Féminismes séculiers et féminismes islamiques : exemples dans le monde arabe
Les premiers traités en faveur de l'émancipation des femmes, dans les sociétés majoritairement musulmanes, apparaissent au XIXe siècle et sont produits par des hommes de religion réformateurs et des penseurs de la nahda[1] . Ce mouvement intellectuel, composé de femmes et d'hommes de différentes confessions (musulmans, chrétiens et juifs), reflet de la diversité du monde arabe, comprend également l'islah[2] .
Les élites réformistes et féministes de la nahda
Dès le début de la nahda, la question de l'éducation des femmes apparaît pour certains comme une des conditions sine qua none du processus de modernisation du monde arabe majoritairement musulman. C'est le cas du cheikh égyptien Rifa'a al-Tahtawi[3] , qui a dirigé la première mission d'étudiants de l'Université Al-Azhar en France, à la fin des années 1820. Il s'attelle alors à un minutieux travail de relecture des textes fondamentaux de l'islam (Coran et hadith) à la lumière des idées nouvelles produites dans les langues européennes.

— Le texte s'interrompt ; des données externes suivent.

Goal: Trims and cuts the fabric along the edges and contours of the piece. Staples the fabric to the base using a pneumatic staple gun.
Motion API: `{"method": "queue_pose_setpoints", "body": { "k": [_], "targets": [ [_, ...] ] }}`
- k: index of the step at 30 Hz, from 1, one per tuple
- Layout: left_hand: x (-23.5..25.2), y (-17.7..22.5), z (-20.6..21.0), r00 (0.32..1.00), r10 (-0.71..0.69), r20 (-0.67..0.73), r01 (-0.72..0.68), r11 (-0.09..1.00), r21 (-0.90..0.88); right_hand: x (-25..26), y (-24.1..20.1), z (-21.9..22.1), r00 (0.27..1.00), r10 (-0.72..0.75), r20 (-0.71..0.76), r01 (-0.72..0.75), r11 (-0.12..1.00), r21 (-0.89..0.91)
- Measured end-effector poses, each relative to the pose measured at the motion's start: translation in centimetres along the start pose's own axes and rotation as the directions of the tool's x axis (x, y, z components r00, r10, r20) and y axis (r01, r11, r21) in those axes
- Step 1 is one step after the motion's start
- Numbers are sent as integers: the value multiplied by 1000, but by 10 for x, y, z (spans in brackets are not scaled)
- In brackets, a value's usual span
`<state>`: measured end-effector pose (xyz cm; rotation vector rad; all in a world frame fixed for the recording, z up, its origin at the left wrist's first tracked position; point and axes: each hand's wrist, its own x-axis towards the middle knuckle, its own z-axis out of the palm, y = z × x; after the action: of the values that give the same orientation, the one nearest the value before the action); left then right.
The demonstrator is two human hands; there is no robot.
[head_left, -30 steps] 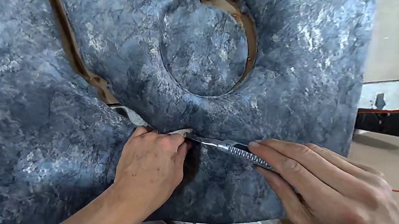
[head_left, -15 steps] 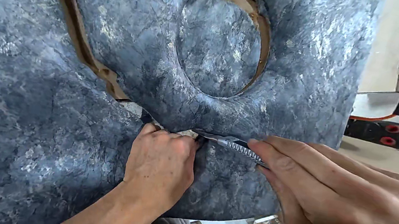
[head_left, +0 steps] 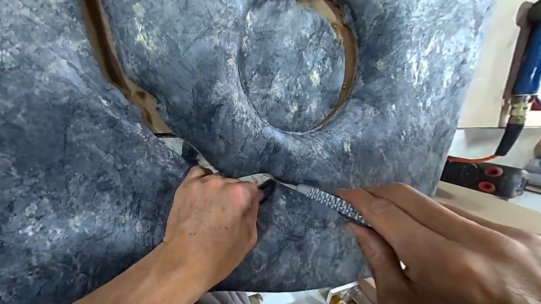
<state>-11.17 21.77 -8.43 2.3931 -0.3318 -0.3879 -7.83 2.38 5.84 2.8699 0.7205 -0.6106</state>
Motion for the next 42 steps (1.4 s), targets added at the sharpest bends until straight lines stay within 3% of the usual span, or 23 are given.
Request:
{"method": "queue_pose_setpoints", "body": {
  "k": [8, 15, 28, 34, 38, 42],
  "targets": [
    [7, 11, -2, 998, -62, -30, 63, 998, 26, -3, -7, -2, 997, 68, -33, -67, 997, 27],
    [8, 8, 2, 996, -6, -86, 5, 1000, -9, -11, -15, 8, 994, 69, -88, -64, 996, 60],
    [6, 4, 4, 994, -2, -108, -2, 999, -43, -11, -26, 13, 984, 177, -34, -171, 976, 131],
    [9, 7, -3, 925, 361, -116, -302, 887, 350, -9, -33, 12, 975, 222, -21, -217, 965, 147],
    [42, -8, -20, 869, 492, 51, -489, 841, 230, -14, -43, 12, 966, 255, -32, -245, 951, 188],
    [75, -24, -31, 704, 677, 217, -706, 701, 102, -17, -63, 11, 931, 365, -5, -355, 910, 213]
  ]
}}
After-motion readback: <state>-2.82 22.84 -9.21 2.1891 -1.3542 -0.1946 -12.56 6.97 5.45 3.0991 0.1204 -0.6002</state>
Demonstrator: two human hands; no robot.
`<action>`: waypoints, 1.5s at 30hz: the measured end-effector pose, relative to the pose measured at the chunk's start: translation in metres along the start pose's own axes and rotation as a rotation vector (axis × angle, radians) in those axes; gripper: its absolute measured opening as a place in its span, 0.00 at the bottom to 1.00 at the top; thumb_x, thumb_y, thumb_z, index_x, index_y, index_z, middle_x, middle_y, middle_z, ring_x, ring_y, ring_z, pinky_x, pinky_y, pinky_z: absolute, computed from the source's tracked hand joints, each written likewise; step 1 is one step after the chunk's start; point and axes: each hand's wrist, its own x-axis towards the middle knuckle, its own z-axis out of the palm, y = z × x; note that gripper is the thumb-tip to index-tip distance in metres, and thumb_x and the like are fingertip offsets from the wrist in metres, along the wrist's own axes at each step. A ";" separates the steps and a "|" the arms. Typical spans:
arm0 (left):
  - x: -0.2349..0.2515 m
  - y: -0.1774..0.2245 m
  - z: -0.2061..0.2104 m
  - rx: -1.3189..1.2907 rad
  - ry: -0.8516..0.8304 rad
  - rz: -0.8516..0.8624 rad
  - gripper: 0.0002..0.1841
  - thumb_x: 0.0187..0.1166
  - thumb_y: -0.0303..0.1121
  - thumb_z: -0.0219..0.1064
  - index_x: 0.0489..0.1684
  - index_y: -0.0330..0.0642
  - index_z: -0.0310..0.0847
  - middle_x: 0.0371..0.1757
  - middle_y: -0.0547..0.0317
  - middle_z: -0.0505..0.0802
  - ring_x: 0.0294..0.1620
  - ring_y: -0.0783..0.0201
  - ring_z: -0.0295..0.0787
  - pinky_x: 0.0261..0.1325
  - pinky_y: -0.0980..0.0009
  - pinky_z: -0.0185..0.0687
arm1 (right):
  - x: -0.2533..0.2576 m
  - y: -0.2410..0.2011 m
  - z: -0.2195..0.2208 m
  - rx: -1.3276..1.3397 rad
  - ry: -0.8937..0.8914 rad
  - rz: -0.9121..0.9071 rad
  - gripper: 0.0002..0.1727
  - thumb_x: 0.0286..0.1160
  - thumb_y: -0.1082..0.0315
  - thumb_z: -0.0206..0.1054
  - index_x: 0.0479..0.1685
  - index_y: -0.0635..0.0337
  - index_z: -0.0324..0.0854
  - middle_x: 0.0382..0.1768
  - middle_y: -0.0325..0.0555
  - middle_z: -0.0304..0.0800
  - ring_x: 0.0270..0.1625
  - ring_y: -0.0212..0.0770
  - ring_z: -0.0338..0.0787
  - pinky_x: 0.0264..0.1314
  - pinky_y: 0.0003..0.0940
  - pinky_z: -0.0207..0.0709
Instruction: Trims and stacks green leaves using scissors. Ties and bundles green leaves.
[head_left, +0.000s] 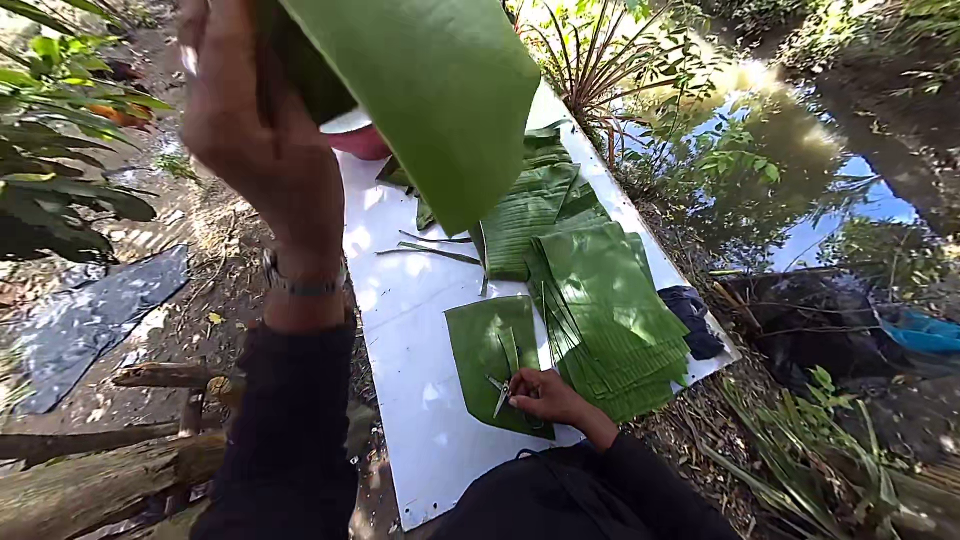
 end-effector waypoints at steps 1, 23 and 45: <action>-0.031 0.000 -0.015 -0.019 -0.010 0.040 0.16 0.89 0.24 0.55 0.65 0.31 0.86 0.69 0.41 0.89 0.73 0.53 0.85 0.79 0.57 0.76 | 0.000 -0.004 -0.001 0.022 -0.013 0.044 0.19 0.75 0.58 0.73 0.55 0.64 0.83 0.29 0.39 0.90 0.27 0.28 0.84 0.37 0.29 0.80; -0.330 0.085 -0.139 -0.274 -0.246 -0.350 0.15 0.82 0.17 0.58 0.54 0.35 0.91 0.71 0.42 0.89 0.78 0.47 0.82 0.81 0.54 0.78 | 0.029 -0.085 0.060 -0.604 0.418 0.103 0.56 0.72 0.42 0.70 0.91 0.73 0.50 0.59 0.59 0.90 0.41 0.56 0.95 0.39 0.58 0.86; -0.333 0.043 -0.099 -0.396 -0.790 0.122 0.13 0.82 0.21 0.63 0.50 0.45 0.93 0.70 0.55 0.91 0.84 0.50 0.75 0.90 0.42 0.60 | 0.008 -0.065 -0.091 -0.796 0.875 -0.236 0.31 0.71 0.83 0.62 0.76 0.53 0.82 0.90 0.66 0.56 0.86 0.66 0.67 0.78 0.59 0.75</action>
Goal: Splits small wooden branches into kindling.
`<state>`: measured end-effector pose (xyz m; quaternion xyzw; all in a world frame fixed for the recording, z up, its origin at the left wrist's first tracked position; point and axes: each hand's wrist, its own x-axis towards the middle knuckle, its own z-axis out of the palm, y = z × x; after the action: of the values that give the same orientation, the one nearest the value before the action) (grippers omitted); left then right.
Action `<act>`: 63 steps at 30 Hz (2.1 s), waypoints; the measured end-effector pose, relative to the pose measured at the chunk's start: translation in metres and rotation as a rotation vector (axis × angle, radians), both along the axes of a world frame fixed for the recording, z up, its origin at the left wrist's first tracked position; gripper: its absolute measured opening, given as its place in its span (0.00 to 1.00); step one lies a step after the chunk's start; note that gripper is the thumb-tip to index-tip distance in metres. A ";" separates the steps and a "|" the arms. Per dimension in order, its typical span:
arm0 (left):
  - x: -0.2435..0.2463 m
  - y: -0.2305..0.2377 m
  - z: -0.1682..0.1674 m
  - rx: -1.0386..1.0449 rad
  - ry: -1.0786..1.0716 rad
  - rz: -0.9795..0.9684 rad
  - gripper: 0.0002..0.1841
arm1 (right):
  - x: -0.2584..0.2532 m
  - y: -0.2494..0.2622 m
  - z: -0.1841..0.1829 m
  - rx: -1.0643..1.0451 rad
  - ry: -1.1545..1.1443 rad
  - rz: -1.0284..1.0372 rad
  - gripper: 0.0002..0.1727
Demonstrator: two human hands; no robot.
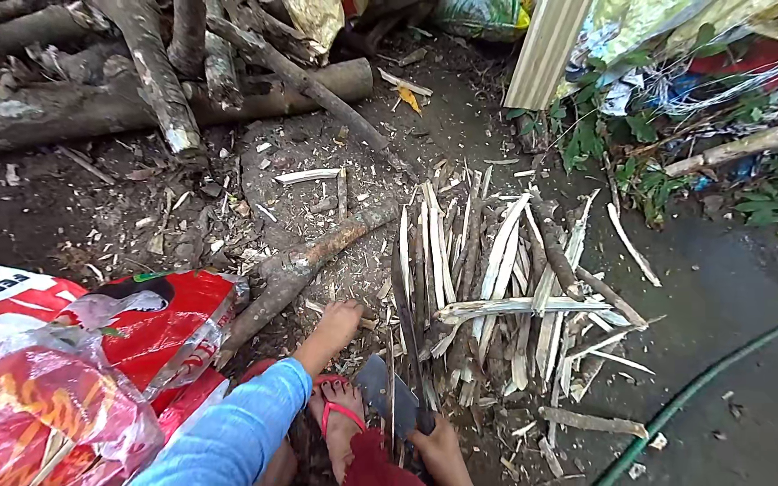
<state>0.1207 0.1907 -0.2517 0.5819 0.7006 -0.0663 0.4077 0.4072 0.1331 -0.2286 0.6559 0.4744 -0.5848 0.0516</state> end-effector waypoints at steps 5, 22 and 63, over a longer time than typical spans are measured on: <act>0.003 0.008 -0.001 -0.097 0.069 -0.158 0.20 | 0.001 0.001 -0.006 -0.049 0.054 -0.009 0.33; -0.028 0.004 0.016 0.413 -0.343 0.543 0.26 | -0.028 0.017 0.063 0.299 0.156 0.134 0.34; -0.012 0.012 0.054 0.547 -0.243 0.453 0.21 | -0.060 0.021 0.051 0.360 0.031 0.293 0.25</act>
<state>0.1091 0.2028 -0.1981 0.5031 0.7498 0.2846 0.3219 0.3469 0.1538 -0.1773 0.5696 0.6618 -0.4873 0.0107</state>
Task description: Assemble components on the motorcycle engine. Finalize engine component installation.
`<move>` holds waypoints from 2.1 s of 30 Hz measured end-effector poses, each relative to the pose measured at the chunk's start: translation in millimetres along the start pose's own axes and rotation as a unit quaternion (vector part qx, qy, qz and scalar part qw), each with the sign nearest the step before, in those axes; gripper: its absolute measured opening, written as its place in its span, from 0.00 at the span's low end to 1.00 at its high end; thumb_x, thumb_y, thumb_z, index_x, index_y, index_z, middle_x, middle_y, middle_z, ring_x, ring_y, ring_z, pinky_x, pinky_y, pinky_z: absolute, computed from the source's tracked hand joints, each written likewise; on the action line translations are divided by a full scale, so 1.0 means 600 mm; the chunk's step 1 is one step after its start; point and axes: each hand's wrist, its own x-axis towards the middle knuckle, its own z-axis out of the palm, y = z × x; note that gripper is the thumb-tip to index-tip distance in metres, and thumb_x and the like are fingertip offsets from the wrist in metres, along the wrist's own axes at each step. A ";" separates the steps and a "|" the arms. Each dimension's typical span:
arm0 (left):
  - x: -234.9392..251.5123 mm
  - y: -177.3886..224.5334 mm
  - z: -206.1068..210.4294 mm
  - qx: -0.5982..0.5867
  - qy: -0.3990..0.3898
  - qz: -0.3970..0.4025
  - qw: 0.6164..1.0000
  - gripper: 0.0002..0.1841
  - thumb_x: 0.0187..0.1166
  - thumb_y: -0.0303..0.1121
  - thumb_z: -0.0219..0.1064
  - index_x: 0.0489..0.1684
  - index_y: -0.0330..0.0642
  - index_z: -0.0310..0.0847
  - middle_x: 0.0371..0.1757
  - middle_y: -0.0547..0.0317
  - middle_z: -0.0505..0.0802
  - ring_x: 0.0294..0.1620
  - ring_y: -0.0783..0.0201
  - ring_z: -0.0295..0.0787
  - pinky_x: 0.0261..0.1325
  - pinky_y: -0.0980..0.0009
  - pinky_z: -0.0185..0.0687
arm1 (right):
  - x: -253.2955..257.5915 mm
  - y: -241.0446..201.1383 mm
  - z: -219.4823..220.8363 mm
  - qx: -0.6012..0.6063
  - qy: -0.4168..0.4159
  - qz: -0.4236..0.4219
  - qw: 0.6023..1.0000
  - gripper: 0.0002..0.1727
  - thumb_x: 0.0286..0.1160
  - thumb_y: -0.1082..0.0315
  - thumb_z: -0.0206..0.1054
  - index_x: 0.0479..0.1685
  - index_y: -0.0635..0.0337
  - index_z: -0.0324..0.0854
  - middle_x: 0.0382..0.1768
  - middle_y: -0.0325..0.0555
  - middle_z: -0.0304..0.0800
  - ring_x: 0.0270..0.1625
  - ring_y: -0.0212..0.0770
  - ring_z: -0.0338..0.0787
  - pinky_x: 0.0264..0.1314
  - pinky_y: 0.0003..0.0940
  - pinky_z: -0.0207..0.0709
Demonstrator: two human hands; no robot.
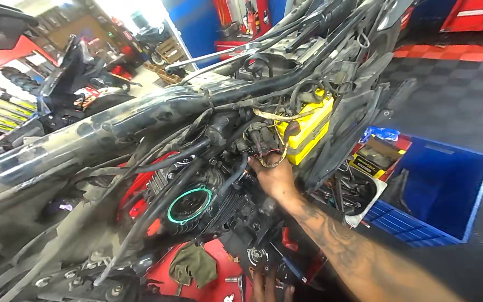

Il publie Le guide fidèle pour l'instruction des filles et des garçons, véritable plaidoyer en faveur de l'éducation des filles et travail pionnier dans la défense de l'égalité des sexes pour ce qui concerne l'accès à l'enseignement. Face aux adversaires de l'instruction des filles, issus notamment des milieux conservateurs de l'université Al-Azhar, R. al-Tahtawi leur oppose des critiques virulentes fondées entre autres sur des arguments de nature religieuse en citant certaines épouses du prophète, telles que Aïcha et Hafsa, qui étaient des femmes instruites.
Deux générations plus tard, émerge un autre penseur phare de la nahda, Qasim Amin[4] . Son œuvre majeure tient en deux essais fondamentaux, à savoir : Tahrir al-mara (« La Libération de la Femme ») et Al-mar'a al-jadida (« La Nouvelle Femme »). Dans ces ouvrages, il défend l'amélioration de la condition des femmes - jugée catastrophique - dans les sociétés majoritairement musulmanes, le primat de la raison, la modernisation de l'islam, l'accès à l'éducation pour tous, etc. Le premier, paru en 1899, provoque un véritable tollé de contestations dans les milieux conservateurs et marque un tournant dans la société égyptienne. Ce livre, qui s'appuie sur des arguments théologiques, constitue un véritable plaidoyer pour l'émancipation des femmes, la fin de la ségrégation sexuelle, l'accès des femmes à l'enseignement, l'abolition de la répudiation et de la polygamie.
Dans ce contexte d'effervescence intellectuelle où émergent des élites qui ne doivent pas tout leur savoir à une formation religieuse qui reste néanmoins centrale, les livres de Qasim Amin ont une influence sur Tahar Haddad[5] . Avec Notre femme dans la législation islamique et la société (1930), le savant tunisien analyse d'abord l'impact de la sharî‘a[6] sur la condition des femmes pour ensuite fournir un argumentaire théologique qui tente d'allier la religion et la « modernité ». I revendique l'émancipation juridique des femmes, leur instruction et leur participation à la vie sociétale tout en prônant l'abolition de la polygamie et de la répudiation, et l'égalité successorale. Pour ce faire, il se fonde sur une interprétation rationnelle et contextualisée des sources fondamentales de l'islam en proposant une lecture dynamique des textes scripturaires (Coran et hadith) qui distingue deux niveaux, à savoir : les vérités dites immuables (unicité de Dieu, justice, etc.) et les lois muables (relations matrimoniales, sociales, etc.) qui représentent un ensemble de codes propres au VIIe siècle, contenus dans les sources islamiques, qui sont amenés à s'adapter aux évolutions sociétales. La sharî‘a relative au statut des femmes (autorité maritale, héritage, etc.) fait partie, selon T. Haddad, des lois changeantes, elle doit être revisitée à l'aune d'une égalité des sexes conformément à l'esprit coranique et à l'exemplarité du prophète de l'islam. Les propositions de T. Haddad en faveur de l'émancipation féminine, pourtant violemment condamnées par les politiciens conservateurs et les religieux traditionnels, sont prises en considération lors de la promulgation du Code du statut personnel en août 1956, quelques mois après l'indépendance de la Tunisie.